Max was always very helpful to me. When I joined Freddie Hubbard, Max was one of the first people to come down and hear me with Freddie, to congratulate me, and to just sit down and talk to me. One of the things I learned from Max is that you always have to be proud and represent yourself at the highest possible level. Max said that was one of the things Papa Jo Jones taught him. Every time you leave the house you're still a musician. You have to be mindful of how you dress. People are always going to look at you. Max was a gentleman. He would always shake your hand and look you in the eye. These sorts of things for me, a musician just coming to town, were really important.

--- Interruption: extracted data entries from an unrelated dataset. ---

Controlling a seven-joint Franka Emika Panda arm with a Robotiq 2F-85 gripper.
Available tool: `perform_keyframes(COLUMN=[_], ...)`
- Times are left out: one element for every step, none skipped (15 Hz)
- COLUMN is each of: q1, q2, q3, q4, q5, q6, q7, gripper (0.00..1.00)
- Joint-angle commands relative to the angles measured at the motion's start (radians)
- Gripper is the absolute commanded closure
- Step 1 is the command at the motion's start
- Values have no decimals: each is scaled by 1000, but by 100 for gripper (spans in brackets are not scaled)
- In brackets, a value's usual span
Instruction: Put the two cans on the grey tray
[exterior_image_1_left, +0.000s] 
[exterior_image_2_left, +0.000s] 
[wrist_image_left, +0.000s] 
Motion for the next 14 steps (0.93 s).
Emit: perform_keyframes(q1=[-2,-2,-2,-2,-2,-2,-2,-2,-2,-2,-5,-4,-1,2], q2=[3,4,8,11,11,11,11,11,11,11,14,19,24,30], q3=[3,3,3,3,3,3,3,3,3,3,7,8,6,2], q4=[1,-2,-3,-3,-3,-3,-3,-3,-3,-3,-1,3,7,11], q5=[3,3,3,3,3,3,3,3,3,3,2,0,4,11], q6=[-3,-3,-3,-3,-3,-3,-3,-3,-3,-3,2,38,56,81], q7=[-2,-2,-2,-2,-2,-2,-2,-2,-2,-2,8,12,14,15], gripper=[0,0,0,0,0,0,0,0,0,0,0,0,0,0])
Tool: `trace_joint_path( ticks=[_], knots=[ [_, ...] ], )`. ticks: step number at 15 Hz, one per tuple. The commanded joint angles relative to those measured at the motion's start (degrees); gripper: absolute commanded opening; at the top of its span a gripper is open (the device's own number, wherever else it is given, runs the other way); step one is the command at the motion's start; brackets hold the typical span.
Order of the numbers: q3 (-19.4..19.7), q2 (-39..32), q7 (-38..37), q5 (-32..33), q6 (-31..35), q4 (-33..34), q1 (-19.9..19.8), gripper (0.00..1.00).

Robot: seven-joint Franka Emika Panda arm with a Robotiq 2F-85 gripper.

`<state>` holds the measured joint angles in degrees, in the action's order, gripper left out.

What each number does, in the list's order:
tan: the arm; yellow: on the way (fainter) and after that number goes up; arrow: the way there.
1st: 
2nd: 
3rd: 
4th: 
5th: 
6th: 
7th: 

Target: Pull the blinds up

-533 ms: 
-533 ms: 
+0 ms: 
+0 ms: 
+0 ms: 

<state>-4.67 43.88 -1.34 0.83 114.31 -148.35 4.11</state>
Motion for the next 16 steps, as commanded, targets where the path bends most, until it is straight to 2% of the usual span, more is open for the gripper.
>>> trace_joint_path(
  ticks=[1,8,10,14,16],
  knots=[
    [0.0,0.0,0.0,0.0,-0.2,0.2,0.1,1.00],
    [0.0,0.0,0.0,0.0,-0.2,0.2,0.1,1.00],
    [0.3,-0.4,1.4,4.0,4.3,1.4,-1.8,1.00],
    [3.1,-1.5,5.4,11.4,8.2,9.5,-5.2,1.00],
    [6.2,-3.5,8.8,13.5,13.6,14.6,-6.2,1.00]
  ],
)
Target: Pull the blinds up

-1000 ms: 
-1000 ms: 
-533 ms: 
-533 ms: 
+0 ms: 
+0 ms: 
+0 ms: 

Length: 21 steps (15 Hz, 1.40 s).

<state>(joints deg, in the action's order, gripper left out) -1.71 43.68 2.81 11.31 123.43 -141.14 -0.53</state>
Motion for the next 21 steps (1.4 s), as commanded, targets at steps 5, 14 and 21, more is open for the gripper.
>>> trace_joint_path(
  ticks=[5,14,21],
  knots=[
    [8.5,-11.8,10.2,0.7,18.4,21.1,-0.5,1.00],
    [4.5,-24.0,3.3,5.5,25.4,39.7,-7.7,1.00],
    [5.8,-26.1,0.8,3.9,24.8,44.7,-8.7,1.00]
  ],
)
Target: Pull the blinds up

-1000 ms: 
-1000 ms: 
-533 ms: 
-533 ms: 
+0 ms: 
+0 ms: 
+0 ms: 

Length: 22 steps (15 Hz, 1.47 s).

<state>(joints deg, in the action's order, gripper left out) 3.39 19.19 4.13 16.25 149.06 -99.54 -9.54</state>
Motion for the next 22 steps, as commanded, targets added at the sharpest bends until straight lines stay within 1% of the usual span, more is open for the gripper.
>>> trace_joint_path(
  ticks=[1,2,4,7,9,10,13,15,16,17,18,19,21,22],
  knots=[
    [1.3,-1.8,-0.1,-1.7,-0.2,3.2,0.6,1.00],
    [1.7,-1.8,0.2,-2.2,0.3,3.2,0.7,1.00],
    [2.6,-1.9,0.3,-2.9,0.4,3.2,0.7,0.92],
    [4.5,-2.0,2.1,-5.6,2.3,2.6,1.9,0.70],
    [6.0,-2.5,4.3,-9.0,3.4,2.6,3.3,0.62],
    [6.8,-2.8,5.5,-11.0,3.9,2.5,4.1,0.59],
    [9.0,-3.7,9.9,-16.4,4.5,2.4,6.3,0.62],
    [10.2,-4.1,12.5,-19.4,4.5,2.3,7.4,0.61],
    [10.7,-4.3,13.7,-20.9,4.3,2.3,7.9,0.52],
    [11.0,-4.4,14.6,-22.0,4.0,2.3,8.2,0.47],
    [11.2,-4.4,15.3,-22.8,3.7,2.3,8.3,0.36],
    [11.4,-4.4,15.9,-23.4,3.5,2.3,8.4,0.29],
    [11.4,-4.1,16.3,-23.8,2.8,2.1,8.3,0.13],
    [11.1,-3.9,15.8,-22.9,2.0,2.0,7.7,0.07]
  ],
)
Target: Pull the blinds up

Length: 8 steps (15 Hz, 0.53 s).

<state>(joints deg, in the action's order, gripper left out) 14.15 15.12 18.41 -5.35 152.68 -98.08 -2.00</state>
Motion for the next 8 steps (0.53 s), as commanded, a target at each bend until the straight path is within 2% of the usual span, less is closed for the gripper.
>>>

Max is someone we'll dearly miss, but his imprint is here to stay.

Billy Drummond

My dad was an avid record collector. His guys were Max, Philly Joe Jones, and Art Blakey. He had the first record I heard of Max Roach, Gene Norman Presents Max Roach and Clifford Brown In Concert. They played "Perisian Throroughfare, "I Can't Get Started, and "Jordu. When I heard the way Max's drums sounded, the way he played, the phrasing, and all that kind of stuff, I just went nuts!